My software RAID1 failed! Curse this wretched server!
There’s an excellent guide online for how to swap out a failed or degraded hard drive in a software RAID 1, particularly in CentOS (credit to Falko Timme). Unfortunately this article leaves out one very critical step of the process, so since we made some revisions for our own reference, we thought you might enjoy it if we shared our revised version with you. Yup, we’re -that- nice.

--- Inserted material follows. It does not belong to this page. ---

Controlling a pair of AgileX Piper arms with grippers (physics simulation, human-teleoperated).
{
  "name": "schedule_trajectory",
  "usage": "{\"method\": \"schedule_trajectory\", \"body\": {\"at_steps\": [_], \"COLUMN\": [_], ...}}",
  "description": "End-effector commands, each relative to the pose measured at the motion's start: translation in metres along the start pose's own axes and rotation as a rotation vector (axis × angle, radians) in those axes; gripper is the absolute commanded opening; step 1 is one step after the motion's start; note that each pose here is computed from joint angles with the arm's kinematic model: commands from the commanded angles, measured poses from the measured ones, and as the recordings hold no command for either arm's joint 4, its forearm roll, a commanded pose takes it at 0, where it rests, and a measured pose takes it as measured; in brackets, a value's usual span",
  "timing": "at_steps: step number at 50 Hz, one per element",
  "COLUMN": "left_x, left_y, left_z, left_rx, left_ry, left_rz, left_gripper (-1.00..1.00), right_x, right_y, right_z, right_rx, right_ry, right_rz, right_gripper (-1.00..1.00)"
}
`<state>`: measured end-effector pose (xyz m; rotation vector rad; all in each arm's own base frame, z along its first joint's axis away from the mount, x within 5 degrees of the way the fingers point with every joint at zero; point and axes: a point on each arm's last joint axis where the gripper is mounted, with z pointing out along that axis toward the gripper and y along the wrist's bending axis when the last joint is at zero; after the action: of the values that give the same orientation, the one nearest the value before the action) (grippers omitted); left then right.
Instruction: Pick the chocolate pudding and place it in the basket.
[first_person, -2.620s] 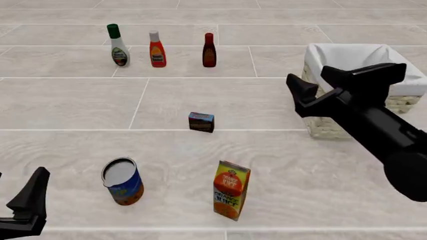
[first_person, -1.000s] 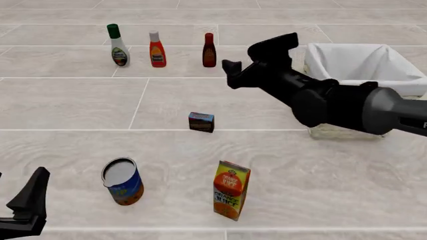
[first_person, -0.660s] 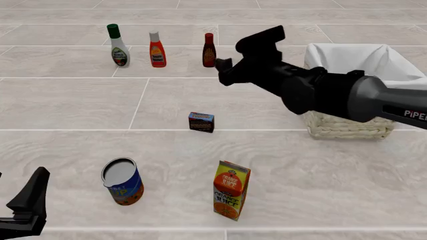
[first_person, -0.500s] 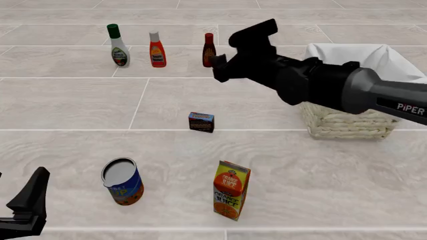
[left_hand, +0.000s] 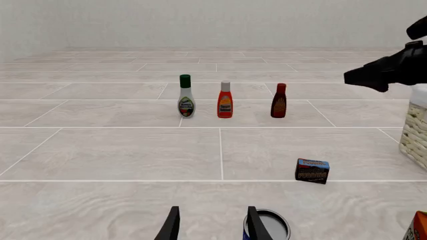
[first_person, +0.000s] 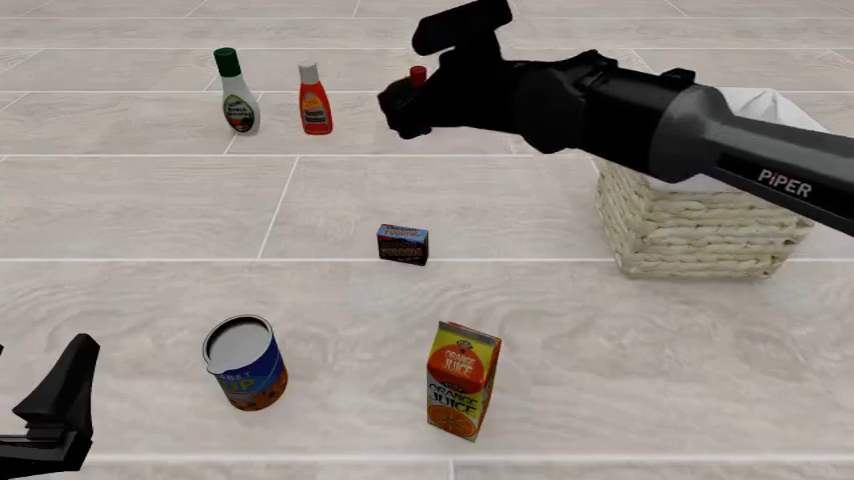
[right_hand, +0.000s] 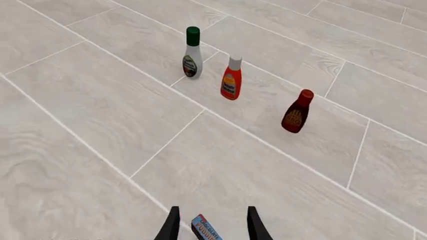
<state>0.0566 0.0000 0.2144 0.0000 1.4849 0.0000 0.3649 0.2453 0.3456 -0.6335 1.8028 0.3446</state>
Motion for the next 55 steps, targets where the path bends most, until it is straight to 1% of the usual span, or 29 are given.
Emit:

Replacing A Failed Hard Drive In A Software RAID1 Array
This guide shows how to remove a failed hard drive from a Linux RAID1 array (software RAID), and how to add a new hard disk to the RAID1 array without losing data.
Preliminary Note
In this example I have two hard drives, /dev/sda and /dev/sdb, with the partitions /dev/sda1 and /dev/sda2 as well as /dev/sdb1 and /dev/sdb2.
/dev/sda1 and /dev/sdb1 make up the RAID1 array /dev/md0.
/dev/sda2 and /dev/sdb2 make up the RAID1 array /dev/md1.
/dev/sda1 + /dev/sdb1 = /dev/md0
/dev/sda2 + /dev/sdb2 = /dev/md1
/dev/sdb has failed, and we want to replace it.
How Do I Tell If A Hard Disk Has Failed?
If a disk has failed, you will probably find a lot of error messages in the log files, e.g. /var/log/messages or /var/log/syslog.
You can also run
cat /proc/mdstat
and instead of the string [UU] you will see [U_] if you have a degraded RAID1 array.
Removing The Failed Disk
To remove /dev/sdb, we will mark /dev/sdb1 and /dev/sdb2 as failed and remove them from their respective RAID arrays (/dev/md0 and /dev/md1).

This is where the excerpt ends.